The only mention of Magnolia during recent past was when the city passed an ordinance in February 1990 to abandon a portion of road that cuts through the middle of the cemetery. Other than that, the only reference is in a thick binder listing land transactions from the late 1800s.
Written in ornate script in a beautiful old hardback on huge parchment-esque pages are the details of the cemetery’s birth. On Oct. 22, 1897, Margaret E. King deeded the property to the A.M.E. Zion B. Assn. She had apparently done this originally in 1896, but that deed had been lost and needed replacing.
A.M.E. Zion—African Methodist Episcopal—is a national organization. Locally, a collective of 11 churches belong to the Florida branch, with that collective also part of a regional Alabama-Florida group.
Rev. James French heads the Florida collective and also is pastor at the local Houser Memorial Church. As far as he’s concerned, the churches do not own Magnolia Cemetery.
“That’s a question up for discussion now,” French said. “The members of my conference have indicated to me that they don’t think we own it.”
The conference has coordinated cleanups in recent years, but those efforts were apparently charitable and not performed out of legal obligation. They have now stepped away from the property until the matter is settled.
“We are in the process of securing a title lawyer,” French said.
There is still an A.M.E. Zion Burial Association. French heads its board.
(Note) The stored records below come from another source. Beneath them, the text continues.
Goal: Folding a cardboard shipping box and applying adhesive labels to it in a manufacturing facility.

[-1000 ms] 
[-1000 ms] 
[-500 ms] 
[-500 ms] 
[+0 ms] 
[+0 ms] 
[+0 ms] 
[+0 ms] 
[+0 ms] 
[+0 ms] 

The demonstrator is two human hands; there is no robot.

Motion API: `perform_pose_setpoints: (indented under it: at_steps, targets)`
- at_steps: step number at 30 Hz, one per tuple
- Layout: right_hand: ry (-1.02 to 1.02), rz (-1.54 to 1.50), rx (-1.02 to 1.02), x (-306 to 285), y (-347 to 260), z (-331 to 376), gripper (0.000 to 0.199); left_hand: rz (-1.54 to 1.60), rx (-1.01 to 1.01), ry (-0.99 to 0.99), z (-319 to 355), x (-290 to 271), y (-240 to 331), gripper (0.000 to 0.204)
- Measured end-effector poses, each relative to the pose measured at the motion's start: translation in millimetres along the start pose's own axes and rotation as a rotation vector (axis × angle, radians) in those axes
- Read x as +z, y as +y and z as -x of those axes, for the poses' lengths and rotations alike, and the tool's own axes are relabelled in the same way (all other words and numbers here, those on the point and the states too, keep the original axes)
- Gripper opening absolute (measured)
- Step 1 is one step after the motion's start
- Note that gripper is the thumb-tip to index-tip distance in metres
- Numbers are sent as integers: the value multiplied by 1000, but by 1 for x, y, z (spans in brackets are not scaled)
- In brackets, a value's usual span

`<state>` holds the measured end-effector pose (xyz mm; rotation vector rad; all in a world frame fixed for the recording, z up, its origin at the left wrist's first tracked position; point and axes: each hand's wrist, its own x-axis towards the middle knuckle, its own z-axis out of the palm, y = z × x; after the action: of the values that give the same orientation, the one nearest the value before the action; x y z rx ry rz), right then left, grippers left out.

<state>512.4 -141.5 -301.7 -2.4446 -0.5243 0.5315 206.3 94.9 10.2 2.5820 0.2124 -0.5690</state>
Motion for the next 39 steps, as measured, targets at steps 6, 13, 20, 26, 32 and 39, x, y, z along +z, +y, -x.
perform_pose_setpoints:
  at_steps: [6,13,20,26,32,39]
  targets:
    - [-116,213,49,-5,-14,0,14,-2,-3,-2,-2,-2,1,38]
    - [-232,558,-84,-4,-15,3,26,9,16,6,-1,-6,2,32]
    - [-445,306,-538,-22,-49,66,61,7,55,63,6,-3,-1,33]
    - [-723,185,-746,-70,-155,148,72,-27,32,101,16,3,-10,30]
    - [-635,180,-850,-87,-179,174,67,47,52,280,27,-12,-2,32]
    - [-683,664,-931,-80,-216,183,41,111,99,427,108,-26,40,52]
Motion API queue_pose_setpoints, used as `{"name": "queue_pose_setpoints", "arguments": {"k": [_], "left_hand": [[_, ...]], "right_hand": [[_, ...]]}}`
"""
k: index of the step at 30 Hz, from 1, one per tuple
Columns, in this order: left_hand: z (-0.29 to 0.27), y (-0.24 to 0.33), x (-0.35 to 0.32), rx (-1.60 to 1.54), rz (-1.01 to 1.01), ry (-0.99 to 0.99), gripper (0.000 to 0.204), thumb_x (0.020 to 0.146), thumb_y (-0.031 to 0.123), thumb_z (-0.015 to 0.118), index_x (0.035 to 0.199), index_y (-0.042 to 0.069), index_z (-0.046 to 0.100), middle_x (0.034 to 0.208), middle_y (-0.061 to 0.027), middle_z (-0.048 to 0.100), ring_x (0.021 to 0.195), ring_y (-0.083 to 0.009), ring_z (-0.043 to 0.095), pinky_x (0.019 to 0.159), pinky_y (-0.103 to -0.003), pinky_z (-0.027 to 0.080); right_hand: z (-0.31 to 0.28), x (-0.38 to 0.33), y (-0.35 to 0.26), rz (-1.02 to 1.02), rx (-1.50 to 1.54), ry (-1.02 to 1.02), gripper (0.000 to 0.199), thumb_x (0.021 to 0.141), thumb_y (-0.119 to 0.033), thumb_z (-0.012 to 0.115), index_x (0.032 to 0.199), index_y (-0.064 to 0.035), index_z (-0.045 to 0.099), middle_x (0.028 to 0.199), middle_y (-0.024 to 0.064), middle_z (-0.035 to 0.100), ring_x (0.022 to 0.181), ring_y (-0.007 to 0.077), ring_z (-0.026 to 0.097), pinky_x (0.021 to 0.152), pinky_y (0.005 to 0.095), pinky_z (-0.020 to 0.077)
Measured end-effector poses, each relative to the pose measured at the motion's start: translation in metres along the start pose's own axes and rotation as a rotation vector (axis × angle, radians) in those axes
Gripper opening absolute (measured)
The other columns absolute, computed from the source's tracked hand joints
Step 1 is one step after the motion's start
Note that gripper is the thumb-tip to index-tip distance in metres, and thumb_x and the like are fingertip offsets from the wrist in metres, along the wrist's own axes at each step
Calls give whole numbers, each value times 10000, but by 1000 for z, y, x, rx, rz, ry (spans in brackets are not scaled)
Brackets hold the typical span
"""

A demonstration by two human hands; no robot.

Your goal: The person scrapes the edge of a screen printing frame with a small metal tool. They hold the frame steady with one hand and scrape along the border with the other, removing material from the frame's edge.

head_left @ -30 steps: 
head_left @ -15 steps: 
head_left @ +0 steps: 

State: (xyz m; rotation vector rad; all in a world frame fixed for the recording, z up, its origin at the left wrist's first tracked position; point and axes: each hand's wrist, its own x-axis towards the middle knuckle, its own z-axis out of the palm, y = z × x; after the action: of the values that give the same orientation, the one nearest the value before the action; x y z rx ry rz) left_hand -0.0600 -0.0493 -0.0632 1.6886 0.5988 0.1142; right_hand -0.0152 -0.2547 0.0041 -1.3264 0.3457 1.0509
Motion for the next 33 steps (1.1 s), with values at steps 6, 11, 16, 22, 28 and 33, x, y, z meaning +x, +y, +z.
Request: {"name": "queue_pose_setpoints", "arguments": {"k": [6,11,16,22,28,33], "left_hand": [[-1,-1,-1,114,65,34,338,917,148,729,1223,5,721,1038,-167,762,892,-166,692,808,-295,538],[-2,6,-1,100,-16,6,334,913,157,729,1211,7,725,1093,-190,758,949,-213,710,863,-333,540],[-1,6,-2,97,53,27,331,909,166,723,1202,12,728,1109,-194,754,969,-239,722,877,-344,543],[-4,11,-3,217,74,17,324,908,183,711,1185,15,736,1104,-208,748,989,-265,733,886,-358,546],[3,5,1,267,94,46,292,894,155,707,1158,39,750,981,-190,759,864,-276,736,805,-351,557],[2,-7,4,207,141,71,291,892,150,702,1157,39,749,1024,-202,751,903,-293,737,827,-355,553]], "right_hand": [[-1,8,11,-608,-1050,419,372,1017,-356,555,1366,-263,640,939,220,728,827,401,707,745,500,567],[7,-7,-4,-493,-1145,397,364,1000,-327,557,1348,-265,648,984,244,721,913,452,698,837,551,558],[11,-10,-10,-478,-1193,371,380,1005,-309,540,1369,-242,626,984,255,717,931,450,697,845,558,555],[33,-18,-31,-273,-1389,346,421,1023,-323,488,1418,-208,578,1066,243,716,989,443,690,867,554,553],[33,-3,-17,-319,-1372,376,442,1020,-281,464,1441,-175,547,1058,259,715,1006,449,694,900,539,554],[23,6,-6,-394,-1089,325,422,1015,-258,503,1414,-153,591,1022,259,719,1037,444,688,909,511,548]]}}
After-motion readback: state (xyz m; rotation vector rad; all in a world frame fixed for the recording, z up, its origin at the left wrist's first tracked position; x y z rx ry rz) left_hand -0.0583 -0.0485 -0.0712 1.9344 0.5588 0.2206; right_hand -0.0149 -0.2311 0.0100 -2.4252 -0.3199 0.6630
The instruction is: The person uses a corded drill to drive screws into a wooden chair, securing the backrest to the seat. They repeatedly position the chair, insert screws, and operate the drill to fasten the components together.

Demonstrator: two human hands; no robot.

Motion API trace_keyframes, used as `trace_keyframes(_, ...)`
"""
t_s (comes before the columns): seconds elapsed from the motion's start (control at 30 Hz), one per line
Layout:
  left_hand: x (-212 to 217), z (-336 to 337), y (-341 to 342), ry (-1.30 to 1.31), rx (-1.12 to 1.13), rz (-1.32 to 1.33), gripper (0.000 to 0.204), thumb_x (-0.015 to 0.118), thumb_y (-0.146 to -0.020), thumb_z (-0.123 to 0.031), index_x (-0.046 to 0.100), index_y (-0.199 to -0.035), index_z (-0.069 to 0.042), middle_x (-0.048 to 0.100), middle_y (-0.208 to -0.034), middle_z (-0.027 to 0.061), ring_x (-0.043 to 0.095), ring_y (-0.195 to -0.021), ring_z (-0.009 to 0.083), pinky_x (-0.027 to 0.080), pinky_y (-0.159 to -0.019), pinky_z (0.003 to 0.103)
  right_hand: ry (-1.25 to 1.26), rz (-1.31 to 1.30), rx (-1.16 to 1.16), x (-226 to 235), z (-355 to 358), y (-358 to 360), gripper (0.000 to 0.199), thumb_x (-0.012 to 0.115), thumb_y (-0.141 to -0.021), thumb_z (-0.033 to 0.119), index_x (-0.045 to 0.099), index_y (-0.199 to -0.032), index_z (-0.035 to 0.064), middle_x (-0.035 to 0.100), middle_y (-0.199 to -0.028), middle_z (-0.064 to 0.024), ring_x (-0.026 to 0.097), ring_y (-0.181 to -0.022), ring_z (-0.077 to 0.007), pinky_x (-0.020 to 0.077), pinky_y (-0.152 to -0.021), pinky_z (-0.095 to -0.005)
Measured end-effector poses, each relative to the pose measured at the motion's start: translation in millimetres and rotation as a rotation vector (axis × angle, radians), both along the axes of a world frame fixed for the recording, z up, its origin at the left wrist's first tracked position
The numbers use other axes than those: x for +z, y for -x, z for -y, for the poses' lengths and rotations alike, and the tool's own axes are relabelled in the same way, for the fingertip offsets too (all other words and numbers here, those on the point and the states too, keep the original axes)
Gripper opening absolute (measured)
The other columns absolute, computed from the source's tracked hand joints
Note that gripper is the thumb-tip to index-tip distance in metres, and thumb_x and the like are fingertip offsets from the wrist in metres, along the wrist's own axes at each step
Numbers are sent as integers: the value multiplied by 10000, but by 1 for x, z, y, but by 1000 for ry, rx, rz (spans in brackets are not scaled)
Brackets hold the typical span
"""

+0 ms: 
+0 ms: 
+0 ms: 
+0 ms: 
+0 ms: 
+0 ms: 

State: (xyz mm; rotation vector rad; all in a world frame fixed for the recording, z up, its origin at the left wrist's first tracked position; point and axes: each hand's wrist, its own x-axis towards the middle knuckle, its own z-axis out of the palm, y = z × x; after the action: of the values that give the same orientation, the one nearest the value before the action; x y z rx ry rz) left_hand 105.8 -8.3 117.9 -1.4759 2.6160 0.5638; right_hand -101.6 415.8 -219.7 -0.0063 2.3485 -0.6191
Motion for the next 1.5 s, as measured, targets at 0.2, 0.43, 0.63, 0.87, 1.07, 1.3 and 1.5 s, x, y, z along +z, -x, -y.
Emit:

But the minister argues that the current body is completely different than the A.M.E. Burial Association of years past, specifically the one listed as owner of the cemetery.
“As far as we can see it, it’s just been abandoned property,” French said.
Although the cemetery is divided into two parcels, with two separate owners listed, both owners list the same Cantonment address. The house at that address is listed as belonging to Houser Memorial.
According to Nathan Bass, chairman of Talbot Chapel’s board of trustees, the Florida conference of A.M.E. Zion took over caring for the entire cemetery a few years back. It was apparently a decision handed down from higher up in the organization.
Bass sits on the burial association and said the group was currently in the process of untangling ownership issues.
“That’s what Frenchy’s suppose to be getting straight,” Bass said. “They’ve been saying this here—it’s been going on about two years—they’ve been researching it to see who actually owns the cemetery.”
The Talbot chairman was under the impression that A.M.E. Zion would be caring for the cemetery until ownership was resolved.
“They’re supposed to be maintaining it until they figure out who it belongs to,” Bass said. “It looks pretty rough to me.”
Reese has given up on church officials. He’s hoping the city will step in. And while nature continues to reclaim the cemetery and A.M.E. Zion attempts to untangle the grounds’ roots, local officials point to contested ownership records and wait out the mystery.
“You know, thank God for Raymond Reese,” said Lumon May, who is running for the District 3 seat on the Escambia County Commission.
May recently stopped by Magnolia Cemetery to speak with Reese about the land. If elected, this issue—nestled in a District 3 neighborhood—would fall into May’s lap.
“I think it’ll be cleaned up before I’m ever elected,” the young hopeful said, surveying the dense cemetery. “I hope so.”
If not, he’ll probably be hearing from Reese.
“He ain’t gonna pull no hanky-panky,” Reese said. “Lumon’s gonna do right cause I’m gonna be on top of his butt.”
For now, Reese will continue pressing his case with the current bench of officials. He’s already planning another visit to the Mayor’s office.
“I hope I don’t have no damn heart attack,” Reese said, “but I’m gonna wear their ass out.”